Work instructions
Only the number is wanted: tally the lines below that contain the word "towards".

··· Provided records ···

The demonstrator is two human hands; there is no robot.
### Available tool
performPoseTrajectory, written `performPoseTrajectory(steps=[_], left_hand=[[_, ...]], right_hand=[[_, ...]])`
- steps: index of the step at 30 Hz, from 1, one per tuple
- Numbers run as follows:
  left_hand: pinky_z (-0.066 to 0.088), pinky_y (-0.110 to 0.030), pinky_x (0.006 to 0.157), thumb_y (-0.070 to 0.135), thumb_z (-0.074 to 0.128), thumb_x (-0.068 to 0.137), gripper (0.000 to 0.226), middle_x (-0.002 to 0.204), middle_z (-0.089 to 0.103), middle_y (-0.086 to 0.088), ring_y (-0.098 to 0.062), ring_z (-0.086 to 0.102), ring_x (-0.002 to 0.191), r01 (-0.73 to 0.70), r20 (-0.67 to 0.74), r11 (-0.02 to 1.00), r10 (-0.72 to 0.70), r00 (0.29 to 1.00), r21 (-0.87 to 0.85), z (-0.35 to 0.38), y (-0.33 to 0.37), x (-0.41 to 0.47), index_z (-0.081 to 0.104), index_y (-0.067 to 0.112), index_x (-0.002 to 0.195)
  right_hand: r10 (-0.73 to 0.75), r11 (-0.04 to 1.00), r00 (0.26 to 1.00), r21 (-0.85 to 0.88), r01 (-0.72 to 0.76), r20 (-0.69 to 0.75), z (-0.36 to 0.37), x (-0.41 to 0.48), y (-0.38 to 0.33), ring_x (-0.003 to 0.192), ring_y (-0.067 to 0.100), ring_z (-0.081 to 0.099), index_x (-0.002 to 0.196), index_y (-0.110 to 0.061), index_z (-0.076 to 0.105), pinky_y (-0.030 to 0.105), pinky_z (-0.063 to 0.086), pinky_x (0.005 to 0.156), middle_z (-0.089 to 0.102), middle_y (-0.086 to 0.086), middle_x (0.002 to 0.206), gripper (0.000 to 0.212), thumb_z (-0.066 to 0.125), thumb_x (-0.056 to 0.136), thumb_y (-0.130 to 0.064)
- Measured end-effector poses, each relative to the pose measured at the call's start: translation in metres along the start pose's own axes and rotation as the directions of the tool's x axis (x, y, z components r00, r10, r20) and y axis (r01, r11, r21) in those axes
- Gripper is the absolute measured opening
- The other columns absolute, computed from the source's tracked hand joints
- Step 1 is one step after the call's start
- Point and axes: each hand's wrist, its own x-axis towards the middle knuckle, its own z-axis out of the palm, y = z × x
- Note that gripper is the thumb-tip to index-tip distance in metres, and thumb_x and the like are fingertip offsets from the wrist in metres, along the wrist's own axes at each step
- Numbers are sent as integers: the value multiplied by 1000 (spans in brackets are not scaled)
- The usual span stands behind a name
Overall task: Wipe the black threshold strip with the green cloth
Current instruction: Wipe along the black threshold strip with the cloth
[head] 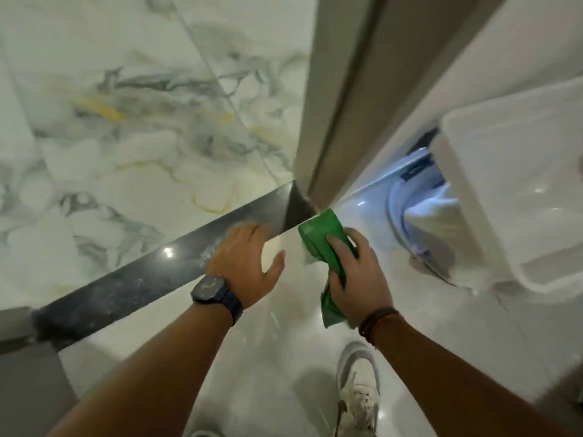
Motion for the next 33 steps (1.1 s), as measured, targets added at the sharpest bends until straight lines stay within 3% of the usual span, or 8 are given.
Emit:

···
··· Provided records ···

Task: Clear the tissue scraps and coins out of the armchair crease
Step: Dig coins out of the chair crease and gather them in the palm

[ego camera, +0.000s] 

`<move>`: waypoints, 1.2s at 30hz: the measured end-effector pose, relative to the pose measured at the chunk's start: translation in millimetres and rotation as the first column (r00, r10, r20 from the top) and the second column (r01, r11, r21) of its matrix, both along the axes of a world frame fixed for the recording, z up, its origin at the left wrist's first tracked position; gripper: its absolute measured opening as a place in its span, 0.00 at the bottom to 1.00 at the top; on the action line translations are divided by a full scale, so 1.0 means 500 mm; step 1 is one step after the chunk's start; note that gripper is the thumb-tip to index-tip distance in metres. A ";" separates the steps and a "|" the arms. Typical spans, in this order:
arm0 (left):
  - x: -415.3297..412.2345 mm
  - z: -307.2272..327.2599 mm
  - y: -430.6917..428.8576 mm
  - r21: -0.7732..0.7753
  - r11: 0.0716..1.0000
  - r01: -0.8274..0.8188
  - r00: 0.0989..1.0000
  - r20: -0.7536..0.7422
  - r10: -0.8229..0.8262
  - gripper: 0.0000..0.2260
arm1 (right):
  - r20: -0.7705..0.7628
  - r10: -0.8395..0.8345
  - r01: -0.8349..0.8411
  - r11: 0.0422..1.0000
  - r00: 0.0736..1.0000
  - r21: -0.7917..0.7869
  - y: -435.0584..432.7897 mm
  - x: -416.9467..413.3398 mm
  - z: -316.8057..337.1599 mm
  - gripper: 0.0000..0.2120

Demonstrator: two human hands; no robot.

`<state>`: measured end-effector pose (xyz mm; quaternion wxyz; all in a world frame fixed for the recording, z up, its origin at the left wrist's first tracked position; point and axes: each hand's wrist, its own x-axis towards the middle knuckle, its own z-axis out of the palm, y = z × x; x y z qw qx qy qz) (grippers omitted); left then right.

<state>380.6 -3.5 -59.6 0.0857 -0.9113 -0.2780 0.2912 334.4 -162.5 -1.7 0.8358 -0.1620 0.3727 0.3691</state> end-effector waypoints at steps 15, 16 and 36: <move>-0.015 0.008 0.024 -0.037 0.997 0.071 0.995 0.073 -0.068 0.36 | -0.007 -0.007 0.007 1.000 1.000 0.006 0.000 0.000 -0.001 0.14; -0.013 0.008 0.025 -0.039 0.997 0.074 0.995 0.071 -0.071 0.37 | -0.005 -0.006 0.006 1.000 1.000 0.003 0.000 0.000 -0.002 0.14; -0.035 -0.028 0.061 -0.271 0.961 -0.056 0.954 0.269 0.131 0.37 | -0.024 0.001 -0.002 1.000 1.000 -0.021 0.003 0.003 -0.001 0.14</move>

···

Expected answer
2